Il tè è buono, fumante, e il piccolo bicchiere bisogna tenerlo dal bordo, per non scottarsi. Il colonnello beve, lento, parla solo arabo. Sorseggia, poi fa un gesto largo con l’altra mano, a disegnare un orizzonte che solo lui vede.
«I miei radar possono scandagliare un orizzonte di 800 chilometri, e io vedo quello che ci passa dentro. Io, con i miei vecchi aerei, non potrei farlo, non avrei autonomia, ma i caccia della Nato possono, eccome se possono, fare quello che io non posso: attaccare i bersagli a Misurata e sulle montagne di Zintan come primo punto, e poi, secondo punto, colpire i posti di passaggio dei rifornimenti di Gheddafi: Ghata per i convogli che vengono dall’Algeria, Ubari per i convogli dal Ciad e dal Niger, e Cufra per i convogli che vengono da quest’altra parte. In pochi giorni, le forze del raiss resterebbe all’asciutto».
Qui, a differenza che nell’Ovest di Gheddafi, la benzina c’è e c’è anche il petrolio. È appena cominciato il pompaggio di un milione di barili da spedire in Qatar per la raffinazione. Ma, dice il colonnello senza scarpe, non ci sono invece le armi, e se qualcosa è arrivato è ancora troppo poco.
«Con i miei aerei non potrei nemmeno attaccare su Misurata, non avrei carburante per il rientro», e allarga le braccia sconsolato.

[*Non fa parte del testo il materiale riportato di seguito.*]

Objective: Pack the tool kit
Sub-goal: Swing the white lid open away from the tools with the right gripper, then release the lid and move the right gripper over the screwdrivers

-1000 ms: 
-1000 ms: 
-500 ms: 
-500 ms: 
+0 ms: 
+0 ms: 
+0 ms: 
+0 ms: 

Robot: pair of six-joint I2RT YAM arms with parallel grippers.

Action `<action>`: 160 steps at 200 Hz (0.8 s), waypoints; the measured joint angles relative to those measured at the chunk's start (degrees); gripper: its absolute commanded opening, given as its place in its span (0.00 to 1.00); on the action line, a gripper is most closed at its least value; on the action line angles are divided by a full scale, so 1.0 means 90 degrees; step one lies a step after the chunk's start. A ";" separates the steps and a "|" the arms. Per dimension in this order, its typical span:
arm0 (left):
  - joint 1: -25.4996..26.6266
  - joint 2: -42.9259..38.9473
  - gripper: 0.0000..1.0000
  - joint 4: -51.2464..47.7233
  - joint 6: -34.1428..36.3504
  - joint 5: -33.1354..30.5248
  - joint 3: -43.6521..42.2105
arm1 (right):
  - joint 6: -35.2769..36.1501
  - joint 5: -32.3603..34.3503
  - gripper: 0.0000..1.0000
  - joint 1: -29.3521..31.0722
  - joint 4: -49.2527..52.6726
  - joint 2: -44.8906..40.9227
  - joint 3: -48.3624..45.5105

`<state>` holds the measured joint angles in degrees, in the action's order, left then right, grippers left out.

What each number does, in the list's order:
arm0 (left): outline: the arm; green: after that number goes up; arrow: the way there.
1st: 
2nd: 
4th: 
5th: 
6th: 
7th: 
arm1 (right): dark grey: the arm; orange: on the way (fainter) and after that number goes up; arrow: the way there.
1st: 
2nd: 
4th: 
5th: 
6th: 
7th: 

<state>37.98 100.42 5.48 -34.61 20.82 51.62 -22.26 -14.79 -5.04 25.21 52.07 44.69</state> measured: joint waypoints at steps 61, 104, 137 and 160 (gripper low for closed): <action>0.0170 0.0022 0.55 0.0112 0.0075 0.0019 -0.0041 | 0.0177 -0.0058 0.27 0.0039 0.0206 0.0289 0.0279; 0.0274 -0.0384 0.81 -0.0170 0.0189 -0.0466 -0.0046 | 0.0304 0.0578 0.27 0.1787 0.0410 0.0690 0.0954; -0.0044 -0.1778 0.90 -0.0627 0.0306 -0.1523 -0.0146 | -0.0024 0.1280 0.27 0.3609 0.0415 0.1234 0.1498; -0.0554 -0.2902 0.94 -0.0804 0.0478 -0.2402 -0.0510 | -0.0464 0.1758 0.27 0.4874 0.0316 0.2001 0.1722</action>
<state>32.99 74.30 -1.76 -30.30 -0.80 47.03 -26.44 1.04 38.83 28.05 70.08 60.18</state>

L’incontro è finito, scambia qualche breve parola di cortesia. Mentre stringiamo la mano, gli suona il telefonino nella tasca della giacca militare.
Ascolta, poi sorride, e dice all’interprete di tradurre: «Dalla base mi comunicano che aerei inglesi hanno appena bombardato i carri di Gheddafi a Misurata. Il comandante della Nato deve aver ascoltato le mie parole». Sorride, e stringe forte la mano. Sembra un finale posticcio, e invece è la storia semplice di una intervista. Certe cose non accadono soltanto nei film.